*Extracted data entries*:
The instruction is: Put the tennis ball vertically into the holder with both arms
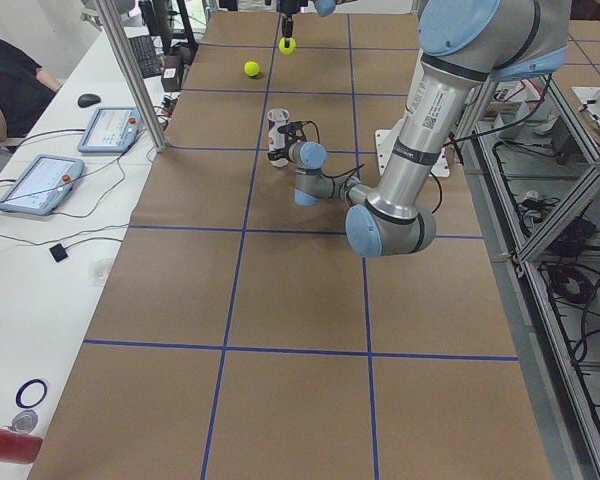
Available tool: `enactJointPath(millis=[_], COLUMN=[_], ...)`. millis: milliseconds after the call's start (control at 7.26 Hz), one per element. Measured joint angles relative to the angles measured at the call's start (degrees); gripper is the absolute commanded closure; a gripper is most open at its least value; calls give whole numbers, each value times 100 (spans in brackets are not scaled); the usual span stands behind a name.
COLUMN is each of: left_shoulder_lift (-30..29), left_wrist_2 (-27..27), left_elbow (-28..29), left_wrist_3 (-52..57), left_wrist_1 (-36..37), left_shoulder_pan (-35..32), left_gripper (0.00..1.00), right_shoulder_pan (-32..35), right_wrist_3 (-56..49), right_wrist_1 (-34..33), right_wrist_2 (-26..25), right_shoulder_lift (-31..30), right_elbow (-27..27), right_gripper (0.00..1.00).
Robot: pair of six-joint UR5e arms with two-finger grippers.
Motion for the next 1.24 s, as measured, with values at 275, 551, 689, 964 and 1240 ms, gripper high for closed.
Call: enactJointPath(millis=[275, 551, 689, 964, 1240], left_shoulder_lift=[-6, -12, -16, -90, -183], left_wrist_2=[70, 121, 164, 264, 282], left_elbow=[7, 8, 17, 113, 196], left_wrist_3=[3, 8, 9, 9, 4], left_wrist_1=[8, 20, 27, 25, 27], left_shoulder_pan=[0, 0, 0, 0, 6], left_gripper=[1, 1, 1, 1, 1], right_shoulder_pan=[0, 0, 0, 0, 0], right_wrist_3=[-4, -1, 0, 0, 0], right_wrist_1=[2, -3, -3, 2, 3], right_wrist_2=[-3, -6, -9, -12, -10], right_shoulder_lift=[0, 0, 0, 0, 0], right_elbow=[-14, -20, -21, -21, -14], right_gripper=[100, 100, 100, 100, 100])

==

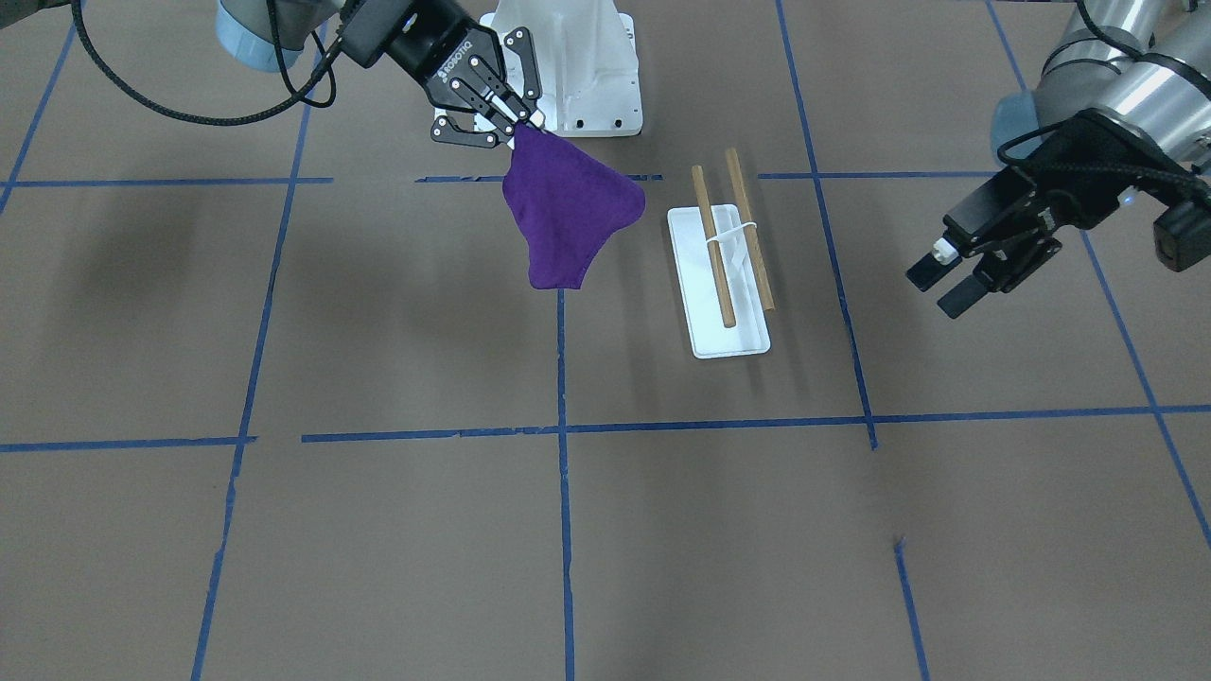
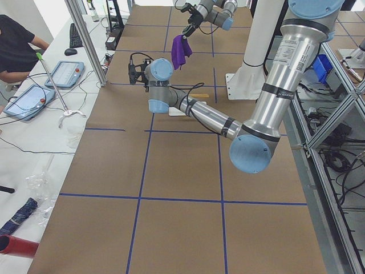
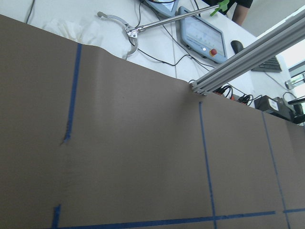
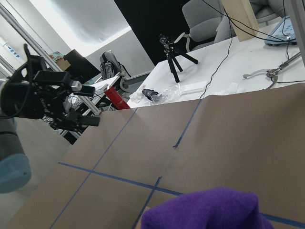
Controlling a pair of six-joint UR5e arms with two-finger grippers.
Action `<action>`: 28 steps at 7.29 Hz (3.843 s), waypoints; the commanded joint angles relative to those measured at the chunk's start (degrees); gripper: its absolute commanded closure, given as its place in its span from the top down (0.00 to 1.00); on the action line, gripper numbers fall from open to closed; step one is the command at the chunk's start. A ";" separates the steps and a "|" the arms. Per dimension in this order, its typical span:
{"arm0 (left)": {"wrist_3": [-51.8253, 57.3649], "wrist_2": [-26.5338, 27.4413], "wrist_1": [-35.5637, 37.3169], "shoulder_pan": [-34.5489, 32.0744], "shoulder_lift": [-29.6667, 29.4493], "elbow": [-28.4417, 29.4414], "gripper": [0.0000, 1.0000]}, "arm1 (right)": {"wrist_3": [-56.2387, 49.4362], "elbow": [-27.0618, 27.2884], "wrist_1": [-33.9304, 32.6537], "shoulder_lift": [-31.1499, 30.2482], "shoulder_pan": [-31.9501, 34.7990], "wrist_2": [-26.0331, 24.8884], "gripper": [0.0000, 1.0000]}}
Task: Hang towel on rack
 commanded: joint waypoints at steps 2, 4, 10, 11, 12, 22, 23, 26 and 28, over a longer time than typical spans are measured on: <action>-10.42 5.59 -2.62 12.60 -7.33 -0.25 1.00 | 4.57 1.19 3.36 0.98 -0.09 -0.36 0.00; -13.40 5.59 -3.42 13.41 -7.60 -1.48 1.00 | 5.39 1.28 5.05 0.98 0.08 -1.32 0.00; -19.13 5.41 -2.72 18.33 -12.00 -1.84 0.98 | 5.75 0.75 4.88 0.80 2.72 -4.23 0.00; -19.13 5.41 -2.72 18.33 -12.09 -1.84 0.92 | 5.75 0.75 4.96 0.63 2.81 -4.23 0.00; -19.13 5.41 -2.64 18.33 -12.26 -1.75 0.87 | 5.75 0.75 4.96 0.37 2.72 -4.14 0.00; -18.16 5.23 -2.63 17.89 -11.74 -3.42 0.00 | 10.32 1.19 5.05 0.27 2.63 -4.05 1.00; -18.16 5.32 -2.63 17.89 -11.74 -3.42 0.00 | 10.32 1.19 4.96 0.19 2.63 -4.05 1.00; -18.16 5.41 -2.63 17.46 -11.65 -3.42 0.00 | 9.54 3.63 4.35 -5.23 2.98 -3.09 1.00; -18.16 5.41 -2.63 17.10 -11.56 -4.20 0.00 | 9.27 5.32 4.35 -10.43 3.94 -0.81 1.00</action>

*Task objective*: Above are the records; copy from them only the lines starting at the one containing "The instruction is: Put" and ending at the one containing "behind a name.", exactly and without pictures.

*Result below*:
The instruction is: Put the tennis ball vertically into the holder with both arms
Available tool: `enactJointPath(millis=[_], COLUMN=[_], ...)`. millis: milliseconds after the call's start (control at 7.26 Hz), one per element. Measured joint angles relative to the angles measured at the call's start (degrees); gripper is the absolute commanded closure; a gripper is most open at its least value; calls give whole numbers, each value times 100 (spans in brackets are not scaled); the usual span stands behind a name.

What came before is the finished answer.